For the records below, output word for word the lines from the one with "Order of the" up to and including the one with "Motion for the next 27". No pictures.

BEGIN

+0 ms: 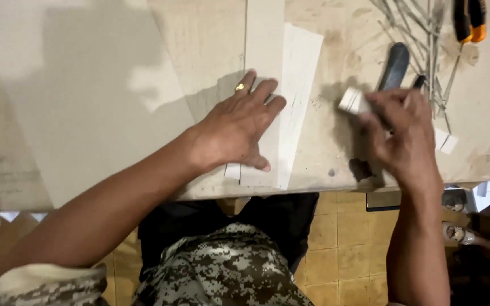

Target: Cutting strips of cardboard using a utility knife on a workbench in a print shop.

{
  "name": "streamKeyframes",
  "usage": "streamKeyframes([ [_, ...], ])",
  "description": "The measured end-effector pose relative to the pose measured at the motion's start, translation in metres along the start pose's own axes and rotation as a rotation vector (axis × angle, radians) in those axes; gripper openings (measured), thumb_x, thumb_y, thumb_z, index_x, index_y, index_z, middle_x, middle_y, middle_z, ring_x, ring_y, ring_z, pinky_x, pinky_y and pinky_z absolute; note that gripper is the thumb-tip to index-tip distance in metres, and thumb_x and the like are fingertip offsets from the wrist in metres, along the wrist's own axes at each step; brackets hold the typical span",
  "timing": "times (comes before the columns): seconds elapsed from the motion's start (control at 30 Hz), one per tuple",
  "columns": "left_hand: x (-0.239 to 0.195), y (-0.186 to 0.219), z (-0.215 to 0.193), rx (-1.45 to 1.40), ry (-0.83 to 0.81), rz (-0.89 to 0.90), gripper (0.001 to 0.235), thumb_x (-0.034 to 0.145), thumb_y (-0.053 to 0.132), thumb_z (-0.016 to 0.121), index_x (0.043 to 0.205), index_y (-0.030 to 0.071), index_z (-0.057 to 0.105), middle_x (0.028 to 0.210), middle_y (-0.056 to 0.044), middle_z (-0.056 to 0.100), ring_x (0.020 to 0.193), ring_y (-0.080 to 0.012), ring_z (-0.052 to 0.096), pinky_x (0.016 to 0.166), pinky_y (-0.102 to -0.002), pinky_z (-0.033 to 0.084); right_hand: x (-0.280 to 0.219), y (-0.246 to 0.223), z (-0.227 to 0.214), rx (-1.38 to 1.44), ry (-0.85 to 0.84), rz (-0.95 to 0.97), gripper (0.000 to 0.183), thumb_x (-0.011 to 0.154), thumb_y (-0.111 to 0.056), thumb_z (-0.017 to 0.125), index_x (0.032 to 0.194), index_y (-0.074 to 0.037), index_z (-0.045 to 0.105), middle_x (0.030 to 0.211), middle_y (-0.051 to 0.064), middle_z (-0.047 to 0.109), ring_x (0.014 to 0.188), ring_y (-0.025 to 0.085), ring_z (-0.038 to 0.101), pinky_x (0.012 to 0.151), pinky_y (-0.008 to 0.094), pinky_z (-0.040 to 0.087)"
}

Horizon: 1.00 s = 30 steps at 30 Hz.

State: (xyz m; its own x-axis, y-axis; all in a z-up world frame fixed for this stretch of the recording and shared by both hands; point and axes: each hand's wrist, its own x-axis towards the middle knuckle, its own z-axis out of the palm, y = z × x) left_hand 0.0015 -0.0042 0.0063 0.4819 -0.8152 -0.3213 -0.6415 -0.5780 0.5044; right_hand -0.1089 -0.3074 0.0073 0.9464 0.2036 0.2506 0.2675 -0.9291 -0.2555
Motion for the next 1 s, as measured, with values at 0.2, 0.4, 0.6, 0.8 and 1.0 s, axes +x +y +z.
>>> streamKeyframes([
  [0.2, 0.002, 0.004, -0.003, 0.012, -0.034, -0.04, 0.11, 0.06, 0.044, 0.104, 0.142, 0.007, 0.04, 0.161, -0.019, 0.019, 0.153, -0.0531, 0.0, 0.117, -0.057, 0.029, -0.04, -0.064, 0.019, 0.267, -0.214, -0.097, 0.041, 0.093, -0.023, 0.072, 0.131, -0.011, 0.068, 0.117, 0.007, 0.062, 0.11, 0.023, 0.053, 0.096, 0.04, 0.046],
  [0.4, 0.003, 0.002, -0.001, 0.043, -0.019, -0.026, 0.119, 0.058, 0.049, 0.104, 0.147, 0.008, 0.037, 0.16, -0.02, 0.019, 0.152, -0.0534, 0.0, 0.117, -0.058, 0.027, -0.039, -0.087, 0.026, 0.222, -0.209, -0.052, 0.036, 0.099, -0.025, 0.068, 0.132, -0.013, 0.067, 0.114, 0.006, 0.061, 0.107, 0.026, 0.054, 0.088, 0.041, 0.039],
  [0.6, -0.001, 0.007, -0.006, 0.024, -0.034, -0.06, 0.116, 0.058, 0.045, 0.104, 0.146, 0.009, 0.037, 0.161, -0.017, 0.018, 0.154, -0.0494, 0.0, 0.118, -0.057, 0.027, -0.037, -0.091, 0.028, 0.179, -0.2, -0.083, 0.037, 0.097, -0.021, 0.072, 0.133, -0.016, 0.066, 0.111, 0.006, 0.06, 0.107, 0.028, 0.055, 0.087, 0.042, 0.041],
  [0.8, -0.001, 0.007, -0.006, 0.037, 0.004, -0.058, 0.112, 0.059, 0.053, 0.102, 0.143, 0.01, 0.041, 0.161, -0.017, 0.021, 0.152, -0.0504, 0.006, 0.109, -0.061, 0.038, -0.034, -0.095, 0.023, 0.176, -0.207, -0.085, 0.037, 0.097, -0.023, 0.073, 0.132, -0.016, 0.067, 0.112, 0.006, 0.059, 0.101, 0.026, 0.053, 0.082, 0.041, 0.041],
  [1.0, -0.003, 0.011, -0.009, 0.043, -0.004, -0.078, 0.112, 0.06, 0.054, 0.102, 0.143, 0.011, 0.041, 0.16, -0.015, 0.022, 0.152, -0.0493, 0.006, 0.109, -0.062, 0.037, -0.037, -0.093, 0.027, 0.154, -0.168, -0.101, 0.035, 0.098, -0.021, 0.073, 0.132, -0.018, 0.066, 0.111, 0.006, 0.059, 0.098, 0.026, 0.052, 0.08, 0.04, 0.038],
])
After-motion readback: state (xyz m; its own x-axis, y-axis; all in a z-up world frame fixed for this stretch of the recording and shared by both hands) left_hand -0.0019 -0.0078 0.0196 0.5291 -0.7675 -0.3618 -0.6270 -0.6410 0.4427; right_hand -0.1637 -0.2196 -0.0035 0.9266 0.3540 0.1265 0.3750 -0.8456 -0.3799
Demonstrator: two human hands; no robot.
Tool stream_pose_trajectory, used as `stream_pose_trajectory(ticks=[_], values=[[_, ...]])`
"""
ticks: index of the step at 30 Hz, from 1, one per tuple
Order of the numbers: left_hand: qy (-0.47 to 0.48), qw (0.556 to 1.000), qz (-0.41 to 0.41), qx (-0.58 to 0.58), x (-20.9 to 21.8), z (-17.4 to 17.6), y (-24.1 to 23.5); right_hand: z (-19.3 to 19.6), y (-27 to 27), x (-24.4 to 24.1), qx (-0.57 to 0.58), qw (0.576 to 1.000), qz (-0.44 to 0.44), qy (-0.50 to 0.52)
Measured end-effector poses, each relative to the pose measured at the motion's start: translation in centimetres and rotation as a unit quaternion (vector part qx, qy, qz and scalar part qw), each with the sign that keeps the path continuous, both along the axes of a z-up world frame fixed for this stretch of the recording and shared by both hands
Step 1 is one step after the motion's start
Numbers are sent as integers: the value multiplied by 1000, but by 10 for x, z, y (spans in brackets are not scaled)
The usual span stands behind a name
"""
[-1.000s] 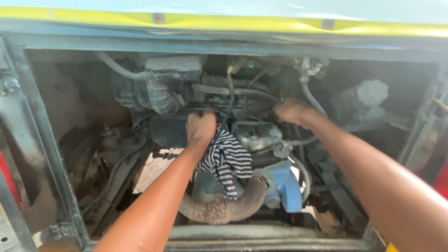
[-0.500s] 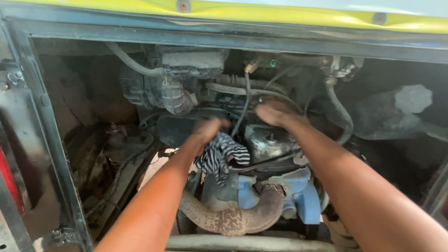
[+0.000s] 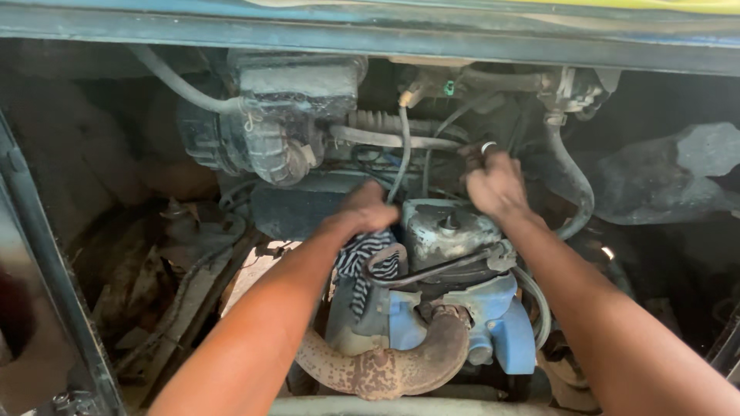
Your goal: The person works inside the open engine compartment of a yellow auto-rickshaw, using a wrench to tighten or loosen bolts on the engine block. They use a striped cloth to wipe parts and handle hoses and wires while adjusting components.
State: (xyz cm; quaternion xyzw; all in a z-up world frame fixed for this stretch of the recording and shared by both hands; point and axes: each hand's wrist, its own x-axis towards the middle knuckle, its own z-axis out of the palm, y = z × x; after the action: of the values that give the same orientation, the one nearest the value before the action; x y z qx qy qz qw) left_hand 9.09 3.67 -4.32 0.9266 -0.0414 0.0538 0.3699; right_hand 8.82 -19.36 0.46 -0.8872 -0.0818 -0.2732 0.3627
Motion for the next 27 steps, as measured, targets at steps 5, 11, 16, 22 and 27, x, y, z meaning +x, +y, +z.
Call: stream_pose_trajectory(ticks=[5, 11, 16, 22, 27], values=[[-6, 996, -23, -81, 7, 0, 6, -11, -12, 18, -122, 986, -31, -108], [-40, 972, -70, -221, 43, -36, -2, -17, -11, 17, -35, 996, -14, -86], [-9, 958, -131, -255, 87, -52, -6, -9, -7, 13, 26, 998, -3, -62], [24, 918, -149, -368, 82, -56, -5, -7, -2, 10, 42, 998, -10, -44], [-71, 928, -52, -361, 53, -46, -6, -12, -9, 19, 81, 995, -27, -56]])
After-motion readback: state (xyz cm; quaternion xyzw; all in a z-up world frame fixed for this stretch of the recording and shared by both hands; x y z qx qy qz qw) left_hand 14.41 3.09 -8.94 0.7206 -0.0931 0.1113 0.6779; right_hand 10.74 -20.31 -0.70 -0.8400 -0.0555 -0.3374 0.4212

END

**Expected answer**
Order of the numbers: left_hand: qy (-0.47 to 0.48), qw (0.556 to 1.000), qz (-0.41 to 0.41), qx (-0.58 to 0.58), x (-20.9 to 21.8), z (-17.4 to 17.6), y (-24.1 to 23.5); right_hand: z (-19.3 to 19.6), y (-27 to 27), x (-24.4 to 24.1), qx (-0.57 to 0.58), qw (0.576 to 1.000), qz (-0.44 to 0.44), qy (-0.50 to 0.52)
Measured end-effector poses, each relative to the pose measured at the motion's start: translation in centimetres and rotation as a unit quaternion (vector part qx, qy, qz and scalar part qw), each with the sign that keeps the path continuous, both along the axes of a z-up world frame fixed for this stretch of the recording and shared by both hands
Step 1 is one step after the motion's start
Numbers are sent as integers: the value multiplied by 1000, but by 10 for x, z, y (spans in brackets are not scaled)
The usual span stands behind a name
"""
[-1.000s] 
[-0.500s] 
[+0.000s] 
Your goal: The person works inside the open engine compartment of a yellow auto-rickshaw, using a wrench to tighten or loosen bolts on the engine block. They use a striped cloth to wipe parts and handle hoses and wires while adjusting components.
State: (xyz cm; quaternion xyzw; all in a z-up world frame fixed for this stretch of the recording and shared by both hands; point and axes: each hand's wrist, its own x-axis towards the middle knuckle, its own z-axis out of the palm, y = z × x; after the action: of the values that give the same orientation, the one nearest the value before the action; x y z qx qy qz qw) left_hand 9.09 3.67 -4.32 0.9266 -0.0414 0.0538 0.3699; right_hand 8.82 -19.36 0.46 -0.8872 -0.0818 -0.2732 0.3627
Motion for the next 27 steps, as measured, targets at steps 5, 11, 16, 22 and 27, x, y, z meaning +x, +y, +z.

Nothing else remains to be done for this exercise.